══ Data ══

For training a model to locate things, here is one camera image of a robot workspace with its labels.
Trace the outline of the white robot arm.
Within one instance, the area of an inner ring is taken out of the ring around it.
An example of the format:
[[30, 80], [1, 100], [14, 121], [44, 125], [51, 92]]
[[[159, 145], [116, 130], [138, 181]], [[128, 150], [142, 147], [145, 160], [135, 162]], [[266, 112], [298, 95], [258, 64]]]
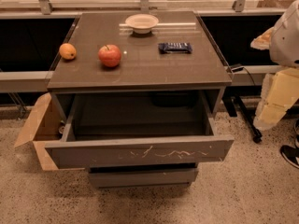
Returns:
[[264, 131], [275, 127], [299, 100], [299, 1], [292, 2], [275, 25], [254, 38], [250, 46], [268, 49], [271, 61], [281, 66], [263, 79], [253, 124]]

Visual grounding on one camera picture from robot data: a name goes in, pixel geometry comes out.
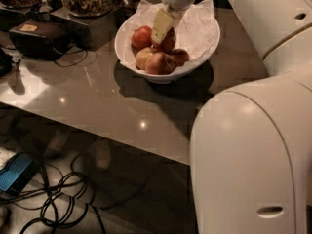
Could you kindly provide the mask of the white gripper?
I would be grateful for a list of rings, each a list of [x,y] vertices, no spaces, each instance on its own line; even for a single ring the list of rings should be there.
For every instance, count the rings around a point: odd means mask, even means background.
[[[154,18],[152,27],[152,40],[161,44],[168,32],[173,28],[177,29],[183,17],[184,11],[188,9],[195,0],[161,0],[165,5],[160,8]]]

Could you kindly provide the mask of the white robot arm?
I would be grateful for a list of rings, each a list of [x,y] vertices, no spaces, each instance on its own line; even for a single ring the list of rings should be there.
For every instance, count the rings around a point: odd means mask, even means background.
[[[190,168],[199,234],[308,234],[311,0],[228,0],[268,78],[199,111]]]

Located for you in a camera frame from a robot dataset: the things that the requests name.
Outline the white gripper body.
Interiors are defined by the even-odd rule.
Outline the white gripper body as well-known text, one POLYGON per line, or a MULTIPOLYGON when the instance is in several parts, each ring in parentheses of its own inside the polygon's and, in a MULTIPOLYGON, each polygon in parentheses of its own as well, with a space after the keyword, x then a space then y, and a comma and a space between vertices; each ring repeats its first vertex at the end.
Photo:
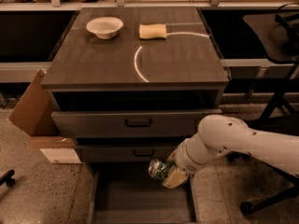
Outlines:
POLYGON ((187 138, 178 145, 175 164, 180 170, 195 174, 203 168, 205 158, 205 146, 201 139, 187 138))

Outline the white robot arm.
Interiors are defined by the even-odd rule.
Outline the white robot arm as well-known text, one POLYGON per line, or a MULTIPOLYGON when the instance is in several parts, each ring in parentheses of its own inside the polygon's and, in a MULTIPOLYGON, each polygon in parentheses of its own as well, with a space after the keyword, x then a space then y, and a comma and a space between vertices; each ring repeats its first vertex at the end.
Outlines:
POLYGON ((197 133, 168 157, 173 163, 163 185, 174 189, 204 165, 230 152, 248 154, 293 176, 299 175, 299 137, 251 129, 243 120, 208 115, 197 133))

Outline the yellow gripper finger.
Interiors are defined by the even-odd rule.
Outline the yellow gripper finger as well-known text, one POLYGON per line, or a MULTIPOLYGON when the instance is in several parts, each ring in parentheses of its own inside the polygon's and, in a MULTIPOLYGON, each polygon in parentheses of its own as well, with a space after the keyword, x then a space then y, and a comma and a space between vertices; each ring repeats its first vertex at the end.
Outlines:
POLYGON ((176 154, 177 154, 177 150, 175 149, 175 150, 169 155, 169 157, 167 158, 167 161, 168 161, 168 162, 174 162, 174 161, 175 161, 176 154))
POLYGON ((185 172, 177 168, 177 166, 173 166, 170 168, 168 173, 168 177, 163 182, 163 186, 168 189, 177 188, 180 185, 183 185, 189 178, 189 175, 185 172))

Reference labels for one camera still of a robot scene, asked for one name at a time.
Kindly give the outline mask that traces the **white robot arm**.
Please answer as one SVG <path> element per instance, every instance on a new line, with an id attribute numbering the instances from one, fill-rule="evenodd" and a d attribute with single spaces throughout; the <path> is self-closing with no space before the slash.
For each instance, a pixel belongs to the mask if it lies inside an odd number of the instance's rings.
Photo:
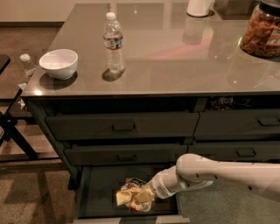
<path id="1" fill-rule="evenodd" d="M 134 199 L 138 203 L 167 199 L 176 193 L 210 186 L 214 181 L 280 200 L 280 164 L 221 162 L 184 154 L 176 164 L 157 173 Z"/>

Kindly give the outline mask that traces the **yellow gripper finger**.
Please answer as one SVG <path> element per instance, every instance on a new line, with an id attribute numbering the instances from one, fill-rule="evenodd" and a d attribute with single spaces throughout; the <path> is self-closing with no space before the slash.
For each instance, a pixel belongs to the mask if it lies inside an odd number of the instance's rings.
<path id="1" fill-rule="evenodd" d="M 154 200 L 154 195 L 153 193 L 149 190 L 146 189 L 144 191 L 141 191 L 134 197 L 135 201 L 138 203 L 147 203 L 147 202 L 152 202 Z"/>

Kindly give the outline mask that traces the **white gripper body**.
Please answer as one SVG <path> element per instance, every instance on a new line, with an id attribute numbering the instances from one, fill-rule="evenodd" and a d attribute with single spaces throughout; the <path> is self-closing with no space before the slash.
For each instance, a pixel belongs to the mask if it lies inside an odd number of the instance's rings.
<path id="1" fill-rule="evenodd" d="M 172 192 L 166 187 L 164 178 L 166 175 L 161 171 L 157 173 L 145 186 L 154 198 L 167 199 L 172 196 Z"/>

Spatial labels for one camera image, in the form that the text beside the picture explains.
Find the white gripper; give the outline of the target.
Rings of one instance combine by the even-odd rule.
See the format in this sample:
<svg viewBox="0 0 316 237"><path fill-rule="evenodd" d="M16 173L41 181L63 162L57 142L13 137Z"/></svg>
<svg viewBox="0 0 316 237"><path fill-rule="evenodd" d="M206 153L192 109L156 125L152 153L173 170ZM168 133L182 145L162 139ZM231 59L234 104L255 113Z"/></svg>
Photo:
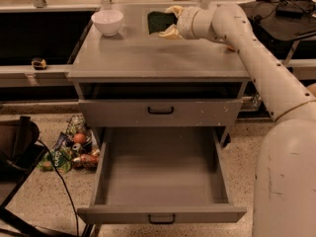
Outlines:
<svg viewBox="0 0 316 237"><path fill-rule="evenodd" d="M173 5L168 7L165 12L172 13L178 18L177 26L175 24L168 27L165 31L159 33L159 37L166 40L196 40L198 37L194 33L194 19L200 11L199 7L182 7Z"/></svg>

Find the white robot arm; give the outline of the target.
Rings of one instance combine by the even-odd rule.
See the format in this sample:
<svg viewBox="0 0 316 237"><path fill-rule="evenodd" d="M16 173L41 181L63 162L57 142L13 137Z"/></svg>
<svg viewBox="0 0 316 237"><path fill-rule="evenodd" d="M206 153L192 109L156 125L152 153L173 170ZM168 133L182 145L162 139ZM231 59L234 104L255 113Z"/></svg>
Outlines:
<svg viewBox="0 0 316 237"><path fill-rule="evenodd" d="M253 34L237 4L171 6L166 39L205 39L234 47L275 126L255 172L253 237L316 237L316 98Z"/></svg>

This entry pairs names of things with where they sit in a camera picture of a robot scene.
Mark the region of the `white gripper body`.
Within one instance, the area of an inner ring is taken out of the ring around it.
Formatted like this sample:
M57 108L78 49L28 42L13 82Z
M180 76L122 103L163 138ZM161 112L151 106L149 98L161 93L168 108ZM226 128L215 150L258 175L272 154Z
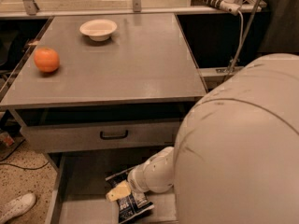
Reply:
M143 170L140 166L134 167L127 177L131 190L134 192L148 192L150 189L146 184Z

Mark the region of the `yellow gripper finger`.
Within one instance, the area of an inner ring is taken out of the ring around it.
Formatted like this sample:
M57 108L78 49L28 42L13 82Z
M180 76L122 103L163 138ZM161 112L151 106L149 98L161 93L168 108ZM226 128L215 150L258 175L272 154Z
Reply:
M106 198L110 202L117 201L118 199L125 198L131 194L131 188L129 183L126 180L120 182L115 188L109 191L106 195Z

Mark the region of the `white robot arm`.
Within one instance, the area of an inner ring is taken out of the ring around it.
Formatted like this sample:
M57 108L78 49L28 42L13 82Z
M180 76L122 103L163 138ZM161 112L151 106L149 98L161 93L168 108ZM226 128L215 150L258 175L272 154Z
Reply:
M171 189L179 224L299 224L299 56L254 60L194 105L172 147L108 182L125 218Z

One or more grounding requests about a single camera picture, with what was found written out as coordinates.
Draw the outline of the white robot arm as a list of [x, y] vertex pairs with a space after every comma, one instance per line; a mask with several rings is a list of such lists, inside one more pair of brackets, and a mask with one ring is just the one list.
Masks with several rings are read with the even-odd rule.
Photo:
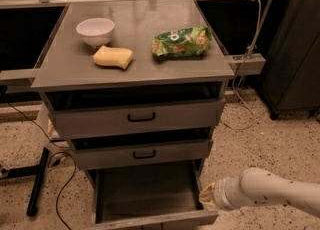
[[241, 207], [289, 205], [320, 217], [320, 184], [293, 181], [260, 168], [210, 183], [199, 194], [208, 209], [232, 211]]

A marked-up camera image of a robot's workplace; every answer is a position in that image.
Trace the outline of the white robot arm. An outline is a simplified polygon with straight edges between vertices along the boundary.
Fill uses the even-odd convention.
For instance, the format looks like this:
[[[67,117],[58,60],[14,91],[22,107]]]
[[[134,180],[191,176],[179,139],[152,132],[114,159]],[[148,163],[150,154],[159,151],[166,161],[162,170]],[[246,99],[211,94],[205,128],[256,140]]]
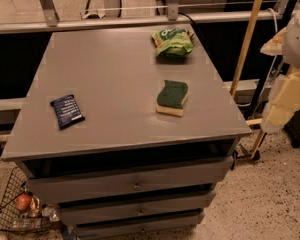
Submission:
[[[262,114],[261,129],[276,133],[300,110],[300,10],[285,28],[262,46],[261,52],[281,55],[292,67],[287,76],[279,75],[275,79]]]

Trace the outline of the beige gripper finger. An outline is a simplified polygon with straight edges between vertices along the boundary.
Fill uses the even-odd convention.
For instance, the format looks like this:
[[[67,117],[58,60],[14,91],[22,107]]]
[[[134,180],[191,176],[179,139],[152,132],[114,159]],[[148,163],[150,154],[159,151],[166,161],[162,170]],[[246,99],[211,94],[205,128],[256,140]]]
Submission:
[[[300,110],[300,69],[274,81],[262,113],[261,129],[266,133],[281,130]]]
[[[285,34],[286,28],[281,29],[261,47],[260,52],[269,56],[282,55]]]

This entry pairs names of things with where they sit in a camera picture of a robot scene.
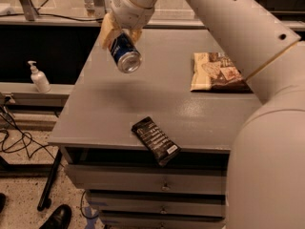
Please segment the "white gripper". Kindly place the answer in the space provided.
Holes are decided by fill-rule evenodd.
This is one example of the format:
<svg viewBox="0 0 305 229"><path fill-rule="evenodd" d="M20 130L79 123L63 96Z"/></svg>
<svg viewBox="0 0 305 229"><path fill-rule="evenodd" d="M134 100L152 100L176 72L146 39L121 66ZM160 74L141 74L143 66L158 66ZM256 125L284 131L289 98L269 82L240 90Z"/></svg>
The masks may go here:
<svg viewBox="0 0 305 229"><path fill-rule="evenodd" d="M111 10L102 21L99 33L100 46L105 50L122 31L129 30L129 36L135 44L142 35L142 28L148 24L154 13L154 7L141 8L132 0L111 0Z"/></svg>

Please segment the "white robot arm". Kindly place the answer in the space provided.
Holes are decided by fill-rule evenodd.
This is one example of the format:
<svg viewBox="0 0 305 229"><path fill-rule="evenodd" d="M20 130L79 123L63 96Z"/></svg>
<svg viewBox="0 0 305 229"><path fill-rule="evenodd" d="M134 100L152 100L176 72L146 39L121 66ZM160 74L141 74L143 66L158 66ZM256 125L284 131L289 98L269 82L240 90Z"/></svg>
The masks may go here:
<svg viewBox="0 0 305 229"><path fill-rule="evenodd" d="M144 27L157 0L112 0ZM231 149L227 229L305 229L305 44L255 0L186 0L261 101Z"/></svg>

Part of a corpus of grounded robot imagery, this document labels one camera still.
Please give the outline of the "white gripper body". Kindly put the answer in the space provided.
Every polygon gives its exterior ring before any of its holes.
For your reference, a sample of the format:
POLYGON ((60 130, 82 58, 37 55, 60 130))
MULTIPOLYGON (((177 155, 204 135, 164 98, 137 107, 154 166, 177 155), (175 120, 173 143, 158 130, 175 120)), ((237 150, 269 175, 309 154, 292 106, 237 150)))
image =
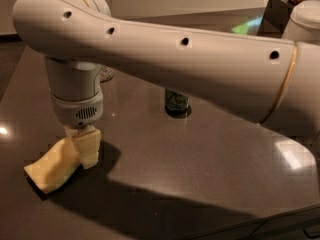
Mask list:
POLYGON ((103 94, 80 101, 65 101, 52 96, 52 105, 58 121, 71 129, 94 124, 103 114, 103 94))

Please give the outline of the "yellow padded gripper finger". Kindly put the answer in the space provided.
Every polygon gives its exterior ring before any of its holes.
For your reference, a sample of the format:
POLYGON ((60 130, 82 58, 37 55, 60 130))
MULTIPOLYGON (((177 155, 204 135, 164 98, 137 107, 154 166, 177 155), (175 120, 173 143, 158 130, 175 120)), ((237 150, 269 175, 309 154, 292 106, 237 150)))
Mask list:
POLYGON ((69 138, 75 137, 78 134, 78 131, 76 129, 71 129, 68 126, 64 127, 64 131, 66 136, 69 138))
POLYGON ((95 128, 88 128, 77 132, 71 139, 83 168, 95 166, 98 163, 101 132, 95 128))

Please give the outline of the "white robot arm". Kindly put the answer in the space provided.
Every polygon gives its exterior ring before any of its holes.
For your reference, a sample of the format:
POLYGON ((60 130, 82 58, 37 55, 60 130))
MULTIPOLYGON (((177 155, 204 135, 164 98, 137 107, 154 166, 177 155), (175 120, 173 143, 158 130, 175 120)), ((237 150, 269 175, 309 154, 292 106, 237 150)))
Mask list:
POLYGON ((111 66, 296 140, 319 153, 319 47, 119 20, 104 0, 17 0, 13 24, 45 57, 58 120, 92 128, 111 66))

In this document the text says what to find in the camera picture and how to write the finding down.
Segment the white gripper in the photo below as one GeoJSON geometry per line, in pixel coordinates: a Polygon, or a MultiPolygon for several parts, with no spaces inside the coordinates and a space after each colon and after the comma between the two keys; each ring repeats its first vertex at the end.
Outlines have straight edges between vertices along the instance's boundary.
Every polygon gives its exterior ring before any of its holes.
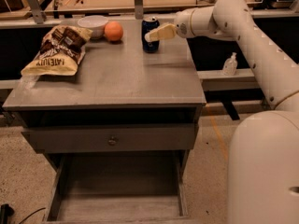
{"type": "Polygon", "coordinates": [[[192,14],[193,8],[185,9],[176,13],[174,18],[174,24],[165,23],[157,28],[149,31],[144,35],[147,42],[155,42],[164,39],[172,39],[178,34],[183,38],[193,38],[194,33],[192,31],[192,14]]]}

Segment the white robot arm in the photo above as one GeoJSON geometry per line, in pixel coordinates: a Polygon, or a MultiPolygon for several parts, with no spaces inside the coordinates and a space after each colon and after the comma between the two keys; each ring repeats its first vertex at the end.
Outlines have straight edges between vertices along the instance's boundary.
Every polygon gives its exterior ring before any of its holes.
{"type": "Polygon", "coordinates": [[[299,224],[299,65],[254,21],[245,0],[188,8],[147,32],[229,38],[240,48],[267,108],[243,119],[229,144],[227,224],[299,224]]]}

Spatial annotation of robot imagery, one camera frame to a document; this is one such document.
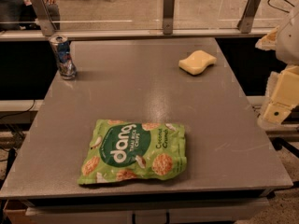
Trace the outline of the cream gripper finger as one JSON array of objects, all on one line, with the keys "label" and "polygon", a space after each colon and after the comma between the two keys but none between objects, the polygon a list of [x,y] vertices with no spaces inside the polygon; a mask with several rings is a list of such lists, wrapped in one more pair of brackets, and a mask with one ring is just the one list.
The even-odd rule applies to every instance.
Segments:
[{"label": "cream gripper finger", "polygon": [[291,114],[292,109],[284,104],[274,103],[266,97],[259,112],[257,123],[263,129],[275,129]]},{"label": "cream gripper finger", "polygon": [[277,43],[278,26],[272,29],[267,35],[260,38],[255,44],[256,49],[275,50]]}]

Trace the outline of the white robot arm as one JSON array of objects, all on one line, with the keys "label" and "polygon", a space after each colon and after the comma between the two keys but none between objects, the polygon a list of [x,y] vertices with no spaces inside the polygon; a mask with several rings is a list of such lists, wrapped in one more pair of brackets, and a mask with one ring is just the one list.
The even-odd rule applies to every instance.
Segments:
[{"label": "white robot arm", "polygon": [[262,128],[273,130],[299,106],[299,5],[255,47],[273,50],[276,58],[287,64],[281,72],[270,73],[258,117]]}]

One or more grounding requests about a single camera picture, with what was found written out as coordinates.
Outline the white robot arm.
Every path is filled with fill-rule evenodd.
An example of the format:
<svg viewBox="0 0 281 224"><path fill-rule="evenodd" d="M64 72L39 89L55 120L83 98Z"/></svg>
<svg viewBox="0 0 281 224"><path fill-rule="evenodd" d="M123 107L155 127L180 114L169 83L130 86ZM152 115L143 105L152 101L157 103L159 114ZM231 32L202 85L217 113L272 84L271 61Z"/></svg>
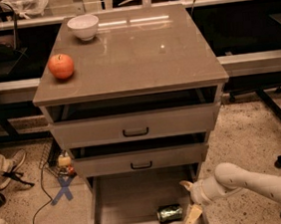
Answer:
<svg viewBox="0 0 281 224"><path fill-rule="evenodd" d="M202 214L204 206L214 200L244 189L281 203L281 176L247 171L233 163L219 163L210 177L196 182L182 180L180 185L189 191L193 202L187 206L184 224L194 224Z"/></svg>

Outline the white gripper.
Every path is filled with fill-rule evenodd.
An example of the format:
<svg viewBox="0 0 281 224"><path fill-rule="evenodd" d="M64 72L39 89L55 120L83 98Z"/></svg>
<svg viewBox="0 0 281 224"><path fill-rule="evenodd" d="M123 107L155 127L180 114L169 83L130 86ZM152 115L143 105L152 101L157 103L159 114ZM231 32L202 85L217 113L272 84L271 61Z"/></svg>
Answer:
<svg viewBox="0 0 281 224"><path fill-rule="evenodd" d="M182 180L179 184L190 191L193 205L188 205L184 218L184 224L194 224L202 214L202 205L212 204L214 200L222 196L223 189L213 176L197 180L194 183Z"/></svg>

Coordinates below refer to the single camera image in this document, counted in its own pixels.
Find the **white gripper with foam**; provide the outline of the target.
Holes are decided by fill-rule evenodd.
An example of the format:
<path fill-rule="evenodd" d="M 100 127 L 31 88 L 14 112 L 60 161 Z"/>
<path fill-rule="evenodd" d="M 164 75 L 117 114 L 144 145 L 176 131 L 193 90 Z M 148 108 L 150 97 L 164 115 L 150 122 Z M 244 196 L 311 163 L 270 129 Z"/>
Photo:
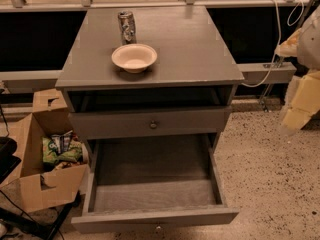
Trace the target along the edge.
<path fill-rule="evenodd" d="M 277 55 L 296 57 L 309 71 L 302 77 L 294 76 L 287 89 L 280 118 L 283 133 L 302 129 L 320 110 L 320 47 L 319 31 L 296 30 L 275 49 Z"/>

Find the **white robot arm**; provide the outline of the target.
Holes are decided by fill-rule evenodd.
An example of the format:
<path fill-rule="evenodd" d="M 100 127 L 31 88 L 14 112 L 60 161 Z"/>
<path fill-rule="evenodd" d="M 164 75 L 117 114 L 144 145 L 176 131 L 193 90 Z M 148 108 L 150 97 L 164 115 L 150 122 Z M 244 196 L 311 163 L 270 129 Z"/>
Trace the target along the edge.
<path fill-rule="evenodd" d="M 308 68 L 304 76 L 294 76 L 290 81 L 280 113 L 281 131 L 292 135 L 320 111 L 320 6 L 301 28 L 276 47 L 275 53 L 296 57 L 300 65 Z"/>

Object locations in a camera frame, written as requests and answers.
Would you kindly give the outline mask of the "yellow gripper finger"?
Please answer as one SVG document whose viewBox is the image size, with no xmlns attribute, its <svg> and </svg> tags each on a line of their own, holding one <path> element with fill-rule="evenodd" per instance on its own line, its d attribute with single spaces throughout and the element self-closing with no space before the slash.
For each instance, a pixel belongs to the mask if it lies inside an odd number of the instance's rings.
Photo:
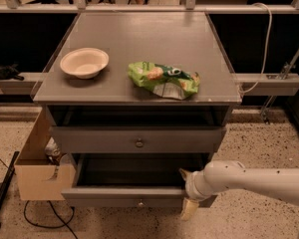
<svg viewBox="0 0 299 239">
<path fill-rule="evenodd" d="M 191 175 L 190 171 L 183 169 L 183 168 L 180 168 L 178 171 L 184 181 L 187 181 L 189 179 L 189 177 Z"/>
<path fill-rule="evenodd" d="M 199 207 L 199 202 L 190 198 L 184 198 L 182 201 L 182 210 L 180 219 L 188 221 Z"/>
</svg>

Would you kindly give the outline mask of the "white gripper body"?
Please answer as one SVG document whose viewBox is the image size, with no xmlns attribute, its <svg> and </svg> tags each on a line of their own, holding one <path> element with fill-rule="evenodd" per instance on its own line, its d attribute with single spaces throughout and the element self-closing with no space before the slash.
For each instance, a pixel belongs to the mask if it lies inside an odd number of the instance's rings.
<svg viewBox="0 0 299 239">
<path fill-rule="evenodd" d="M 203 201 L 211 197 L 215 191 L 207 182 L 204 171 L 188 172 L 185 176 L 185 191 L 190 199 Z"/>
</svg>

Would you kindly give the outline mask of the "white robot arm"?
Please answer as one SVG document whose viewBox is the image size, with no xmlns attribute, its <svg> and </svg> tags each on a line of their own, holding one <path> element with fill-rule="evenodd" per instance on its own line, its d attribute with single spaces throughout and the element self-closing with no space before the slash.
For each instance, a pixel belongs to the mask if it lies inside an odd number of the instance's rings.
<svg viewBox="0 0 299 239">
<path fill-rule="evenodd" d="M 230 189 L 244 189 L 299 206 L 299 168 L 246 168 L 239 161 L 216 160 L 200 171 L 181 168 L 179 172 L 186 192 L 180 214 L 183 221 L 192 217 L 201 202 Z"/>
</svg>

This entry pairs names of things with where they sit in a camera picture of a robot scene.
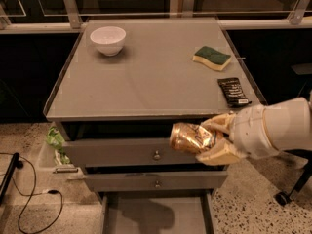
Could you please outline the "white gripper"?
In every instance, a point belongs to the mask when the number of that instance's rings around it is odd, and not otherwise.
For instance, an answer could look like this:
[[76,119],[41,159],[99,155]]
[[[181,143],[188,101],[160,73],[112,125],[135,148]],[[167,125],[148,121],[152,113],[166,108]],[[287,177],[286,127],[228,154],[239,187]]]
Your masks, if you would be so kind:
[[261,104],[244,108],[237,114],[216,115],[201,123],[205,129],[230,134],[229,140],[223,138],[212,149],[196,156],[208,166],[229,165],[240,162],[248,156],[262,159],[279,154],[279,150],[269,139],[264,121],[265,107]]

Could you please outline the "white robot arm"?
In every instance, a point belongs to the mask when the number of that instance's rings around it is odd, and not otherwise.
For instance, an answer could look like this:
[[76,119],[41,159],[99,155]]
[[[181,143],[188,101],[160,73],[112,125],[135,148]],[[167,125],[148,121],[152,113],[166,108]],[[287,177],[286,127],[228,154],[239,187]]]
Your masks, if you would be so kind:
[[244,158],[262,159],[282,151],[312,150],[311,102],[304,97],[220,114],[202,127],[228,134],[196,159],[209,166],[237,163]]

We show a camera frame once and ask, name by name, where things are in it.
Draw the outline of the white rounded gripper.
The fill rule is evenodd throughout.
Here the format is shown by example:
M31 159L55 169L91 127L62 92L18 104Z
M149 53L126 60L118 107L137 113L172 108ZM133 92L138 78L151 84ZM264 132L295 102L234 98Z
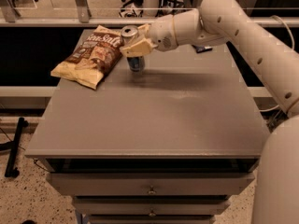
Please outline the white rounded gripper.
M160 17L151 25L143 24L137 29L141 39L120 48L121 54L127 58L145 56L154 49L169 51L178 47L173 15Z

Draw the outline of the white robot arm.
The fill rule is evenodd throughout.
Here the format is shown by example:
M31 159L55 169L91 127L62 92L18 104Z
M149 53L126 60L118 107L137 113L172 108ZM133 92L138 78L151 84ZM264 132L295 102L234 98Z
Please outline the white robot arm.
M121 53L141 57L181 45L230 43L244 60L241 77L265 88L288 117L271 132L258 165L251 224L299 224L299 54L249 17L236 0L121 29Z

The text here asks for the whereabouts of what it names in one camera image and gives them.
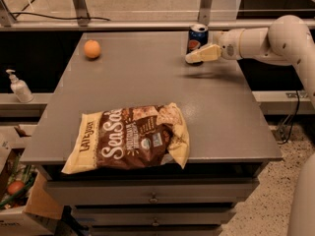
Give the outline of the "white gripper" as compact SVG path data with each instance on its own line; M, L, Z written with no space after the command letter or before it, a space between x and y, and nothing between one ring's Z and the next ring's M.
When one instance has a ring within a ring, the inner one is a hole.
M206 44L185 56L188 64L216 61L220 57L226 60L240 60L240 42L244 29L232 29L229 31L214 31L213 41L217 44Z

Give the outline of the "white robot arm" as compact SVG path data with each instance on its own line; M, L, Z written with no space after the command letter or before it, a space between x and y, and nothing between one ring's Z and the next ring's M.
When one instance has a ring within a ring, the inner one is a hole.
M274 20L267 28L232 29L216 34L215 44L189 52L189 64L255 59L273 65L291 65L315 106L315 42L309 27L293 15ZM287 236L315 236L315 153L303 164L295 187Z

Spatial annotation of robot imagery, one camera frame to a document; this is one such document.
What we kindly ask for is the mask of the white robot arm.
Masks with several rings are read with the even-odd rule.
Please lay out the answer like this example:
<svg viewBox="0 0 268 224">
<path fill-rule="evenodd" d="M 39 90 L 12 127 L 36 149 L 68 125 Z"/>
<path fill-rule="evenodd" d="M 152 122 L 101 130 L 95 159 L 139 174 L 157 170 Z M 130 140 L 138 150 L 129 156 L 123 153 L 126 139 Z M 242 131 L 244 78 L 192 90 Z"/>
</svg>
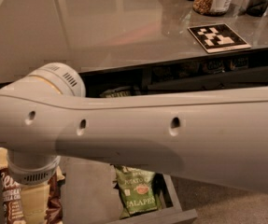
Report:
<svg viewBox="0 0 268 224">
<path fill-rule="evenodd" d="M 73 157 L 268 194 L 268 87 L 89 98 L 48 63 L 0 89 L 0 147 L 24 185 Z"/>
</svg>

═══

→ **Task item**: Reproduce the entries exactly, but only from their first line to the line holding "[[30, 80], [1, 100], [14, 121], [44, 125], [51, 92]]", with that last line kept.

→ **Exercise response**:
For training a model to locate things, here is one camera image of a robot workspace with its labels.
Trace the outline of the white robot arm.
Within one instance, the area of an inner ring is taken out of the ring around it.
An example of the format:
[[30, 80], [1, 100], [14, 121], [44, 125], [51, 92]]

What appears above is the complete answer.